There’s been a shake-up among some city centre dwellers since the outbreak of Covid, with some migrating to the commuter belt, but where’s the best place to look for a new-build?
Towns and villages within commuting distance of some of the UK’s major cities have been inundated with interest as a result of the ‘race for space’ sparked by the pandemic. As central areas became less busy and home-working became the norm, many chose to seek a quieter life elsewhere.
However, recent months have shown some reversal in these trends. Many offices have invited staff back in at least on a hybrid basis, while some employers and employees have been keen to return to the office permanently.
From a housing perspective, this has seen appetite for properties in city centres bounce back. Meanwhile, the appeal of new-builds in general has been on the rise, particularly in light of the ongoing focus on greener living, as well as rising energy bills.
New research from Unlatch looked at this dynamic, analysing property prices in city centre locations for new-builds, compared to newly built properties in commuter belts.
City centre new-builds could be cheaper
Unlatch’s research looked at 12 major UK cities, comparing new-build house prices to those in surrounding local authorities. It found that the average city centre new-build costs £304,204, while those in the surrounding areas cost an average of £326,346 – a difference of 7%.
It highlighted Nottingham as a city centre location offering the best value for money compared with the commuter belt around it. There, new-builds come in at an average £233,047, compared with £310,213 in nearby local authorities, which is a 33% premium.
Other particularly affordable city centre hotspots included Bristol (a 27% difference between the city and its local commuter belt) and Sheffield (22%). Unlatch also noted that Manchester, Liverpool, Birmingham and Glasgow all offered particularly good value for money.
We are now living in a ‘new normal’ post-Covid period, with people’s working patterns, work-life balances and location and home preferences all quite different to what they used to be. Yet it is difficult to ascertain whether these changes will be temporary.
Undoubtedly, more companies than ever are offering flexible working, which could mean commuting locations and even rural areas hold their appeal.
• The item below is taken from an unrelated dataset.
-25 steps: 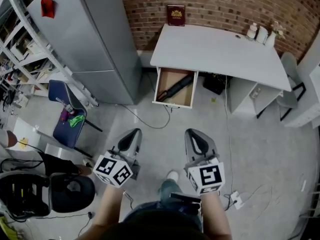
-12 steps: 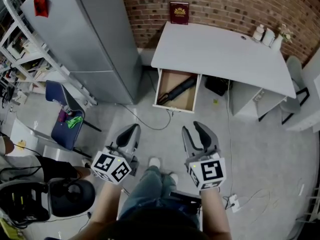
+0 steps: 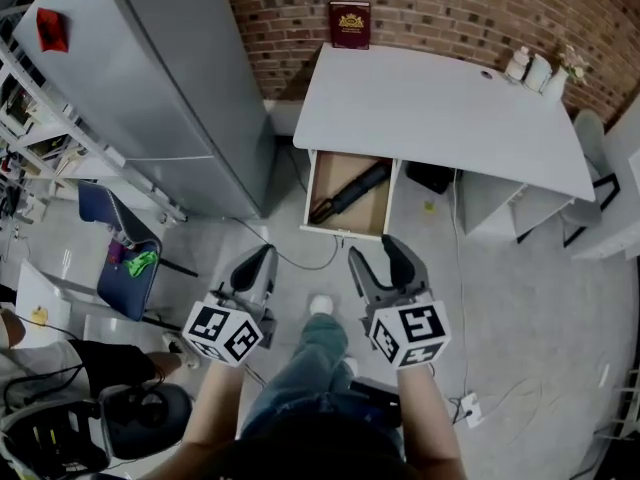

Yet city centre living offers a unique experience that still attracts swathes of people who want amenities and work on their doorstep.
Lee Martin, head of UK for Unlatch, says: “Urban living isn’t everyone’s cup of tea, but the high cost of homeownership has traditionally pushed many aspirational buyers from the inside out, looking to the commuter belt for a greater level of affordability.
“However, this long term trend has driven heightened levels of house price growth in these ‘next best’ areas and, more recently, a reduction in demand for homes within our major city centres has also reduced as a result of the pandemic.
“The upshot is that now there are a number of major cities where buyers can secure a new home for a better price than they may find across the commuter belt.”
Return to the city
A recent survey by Nationwide found that the proportion of people looking to escape the hustle and bustle of urban life had “declined substantially”. It found that around 12% of movers were currently prioritising this in their move, including seeking more outdoor space, compared to 15% last year.
According to Emma Cox, managing director of real estate at Shawbrook Bank, poor supply levels are “insulating sellers” and this is set to continue, particularly in traditional UK housing market hotspots.
She added: “The return to city centres after a two-year hiatus and the demand for more face to face interactions again could reignite the UK’s love affair with cities such as London.”